Und wenn’s dann immer noch nicht reicht, muss der Staat ran: Schuldenbremse lockern, Subventionen erhöhen, die bei ihm jetzt „Made-in-Germany-Bonus“ heißen.
So geht das seit drei Jahren schon. Doch Scholz konnte – anders
als von seinem Kanzleramtsminister und seinem Regierungssprecher
gehofft – sein kontrafaktisches Narrativ im öffentlichen Diskurs nicht
durchsetzen. Zur Halbzeit der Legislatur hatte die SPD laut Forsa
bereits 44 Prozent ihrer Wähler von 2021 verloren. Scholz hat sie auch
gestern nicht zurückgewinnen können.
#3 Fehlende Priorisierung
„Da muss man ganz klar sein“, sagte er gestern. Da ging es um
die Steuerpolitik. Er wolle „alle Hebel in Bewegung setzen“. Damit
meinte er die Terrorbekämpfung. „Das geht nicht“, so Scholz zum Leben
auf Kosten des Staates.
Doch diese Inszenierung von Leadership verfängt nicht mehr bei einem, der drei Jahre nicht geführt hat.

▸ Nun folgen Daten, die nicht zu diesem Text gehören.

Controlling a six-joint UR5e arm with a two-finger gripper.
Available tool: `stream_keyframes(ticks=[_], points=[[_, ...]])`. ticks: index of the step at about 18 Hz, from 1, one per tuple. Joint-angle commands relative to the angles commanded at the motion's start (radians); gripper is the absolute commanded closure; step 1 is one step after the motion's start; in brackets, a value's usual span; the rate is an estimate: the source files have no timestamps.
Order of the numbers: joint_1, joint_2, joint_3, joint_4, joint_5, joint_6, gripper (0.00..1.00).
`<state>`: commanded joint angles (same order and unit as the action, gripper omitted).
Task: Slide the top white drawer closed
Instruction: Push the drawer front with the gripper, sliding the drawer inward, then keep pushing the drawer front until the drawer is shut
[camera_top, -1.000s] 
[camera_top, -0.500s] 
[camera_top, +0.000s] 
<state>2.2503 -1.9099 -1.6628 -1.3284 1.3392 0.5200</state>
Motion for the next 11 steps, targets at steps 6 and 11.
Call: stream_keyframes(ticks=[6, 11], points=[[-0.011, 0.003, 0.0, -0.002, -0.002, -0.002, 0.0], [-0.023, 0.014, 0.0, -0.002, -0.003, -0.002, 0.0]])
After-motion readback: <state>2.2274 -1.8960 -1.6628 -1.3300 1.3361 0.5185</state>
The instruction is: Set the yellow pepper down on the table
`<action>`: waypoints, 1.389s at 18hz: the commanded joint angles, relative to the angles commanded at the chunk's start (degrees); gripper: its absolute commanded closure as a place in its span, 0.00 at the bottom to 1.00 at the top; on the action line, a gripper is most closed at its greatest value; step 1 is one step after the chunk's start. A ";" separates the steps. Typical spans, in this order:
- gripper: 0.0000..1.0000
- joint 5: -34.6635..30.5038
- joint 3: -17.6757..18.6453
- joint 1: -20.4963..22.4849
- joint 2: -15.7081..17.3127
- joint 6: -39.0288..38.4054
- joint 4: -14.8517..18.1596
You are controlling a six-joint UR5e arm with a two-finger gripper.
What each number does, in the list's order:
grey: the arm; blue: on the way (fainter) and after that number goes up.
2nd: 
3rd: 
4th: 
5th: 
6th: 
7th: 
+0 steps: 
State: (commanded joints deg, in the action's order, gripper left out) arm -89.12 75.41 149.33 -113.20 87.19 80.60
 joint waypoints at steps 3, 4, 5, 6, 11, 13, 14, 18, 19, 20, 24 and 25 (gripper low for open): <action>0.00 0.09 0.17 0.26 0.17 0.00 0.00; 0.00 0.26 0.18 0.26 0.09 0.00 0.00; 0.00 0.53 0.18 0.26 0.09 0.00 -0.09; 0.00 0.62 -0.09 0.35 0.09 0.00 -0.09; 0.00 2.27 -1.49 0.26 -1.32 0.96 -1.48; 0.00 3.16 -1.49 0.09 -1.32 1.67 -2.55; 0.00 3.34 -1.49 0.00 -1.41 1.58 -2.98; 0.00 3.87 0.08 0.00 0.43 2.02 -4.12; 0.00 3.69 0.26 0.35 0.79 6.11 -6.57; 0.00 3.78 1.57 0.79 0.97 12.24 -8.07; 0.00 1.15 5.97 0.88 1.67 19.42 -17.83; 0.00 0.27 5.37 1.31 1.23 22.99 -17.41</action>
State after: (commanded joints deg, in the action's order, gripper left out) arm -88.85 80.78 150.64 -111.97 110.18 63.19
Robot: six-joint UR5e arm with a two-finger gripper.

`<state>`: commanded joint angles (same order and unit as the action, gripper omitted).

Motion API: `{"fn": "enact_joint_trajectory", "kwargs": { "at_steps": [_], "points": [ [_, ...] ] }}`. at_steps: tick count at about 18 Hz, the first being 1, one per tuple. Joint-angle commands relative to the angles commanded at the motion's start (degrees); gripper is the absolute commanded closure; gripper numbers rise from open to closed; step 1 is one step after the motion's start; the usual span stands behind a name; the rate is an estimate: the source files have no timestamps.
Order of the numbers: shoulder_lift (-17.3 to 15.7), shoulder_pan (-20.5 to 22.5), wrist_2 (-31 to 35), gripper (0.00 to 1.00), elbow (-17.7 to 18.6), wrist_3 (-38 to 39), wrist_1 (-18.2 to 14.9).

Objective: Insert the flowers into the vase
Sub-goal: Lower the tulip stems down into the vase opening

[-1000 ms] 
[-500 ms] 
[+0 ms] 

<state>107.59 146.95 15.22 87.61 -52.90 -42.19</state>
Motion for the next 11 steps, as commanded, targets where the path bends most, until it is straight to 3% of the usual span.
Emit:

Die harte Abschiebepolitik ist über die Schlagzeile nach dem Spiegel -Interview nie hinausgekommen.
Eine Wirtschaftskrise, die er bis zuletzt leugnete, konnte er deshalb auch nicht bekämpfen.
Die Prioritäten der Wähler – Wohlstandssicherung, Preisstabilität und innere Sicherheit – waren nie die seinen.
Stattdessen beschäftigte sich
die von ihm geführte Regierung mit der Cannabis-Freigabe, dem
erleichterten Zugang zur Staatsbürgerschaft, der freien Geschlechtswahl
und der Abschaltung der letzten drei Kernkraftwerke. Es geht hier nicht
darum, dass diese Gesetze auf eine breite Ablehnung stießen. Das taten
sie größtenteils nicht.
Sie stießen nur auf Unverständnis angesichts der realen Problemlagen.
Sie zeigten die Defokussierung des Kanzlers. Oder bildlich gesprochen:
Wenn über dem Atlantik beim Flugzeug das Triebwerk qualmt, wird der
Verkauf zollfreier Ware eingestellt. Das ist kein Statement gegen
Zigaretten und Parfüms, wohl aber das Zeichen einer Prioritätensetzung
durch den Piloten.
Auf diese Prioritätensetzung wartete man drei Jahre
lang vergeblich. Die SPD-Wähler mussten zuweilen das Gefühl haben, im
Cockpit der Deutschland AG säße gar kein Pilot am Steuer. Europas größte
Industrienation fliegt im ökonomischen Sinkflug.
#4 No Future
Der visionäre Gehalt des Olaf Scholz war schon immer gering.
Auch gestern Abend wartete man vergeblich auf eine Idee von Zukunft,
die Lust auf mehr Zukunft oder zumindest auf mehr Scholz machte.
Der Gipfel der Einfältigkeit erfolgte bei der Frage, wie er denn diese Wahl noch gewinnen wolle. Seine Antwort:
Die Bürgerinnen und Bürger müssen nur ihr Kreuz bei der SPD machen.
Fazit:
Olaf Scholz kann noch 100 solcher TV-Duelle durchführen. Er wird als
glückloser Kanzler in die Geschichte eingehen, der weit hinter Adenauer, Erhard, Brandt, Schmidt, Kohl, Schröder und Merkel rangiert.
Wir müssen ihn deshalb nicht verteufeln. Seine Amtszeit war keine
Katastrophe. Aber eine Zeitverschwendung, das war sie schon.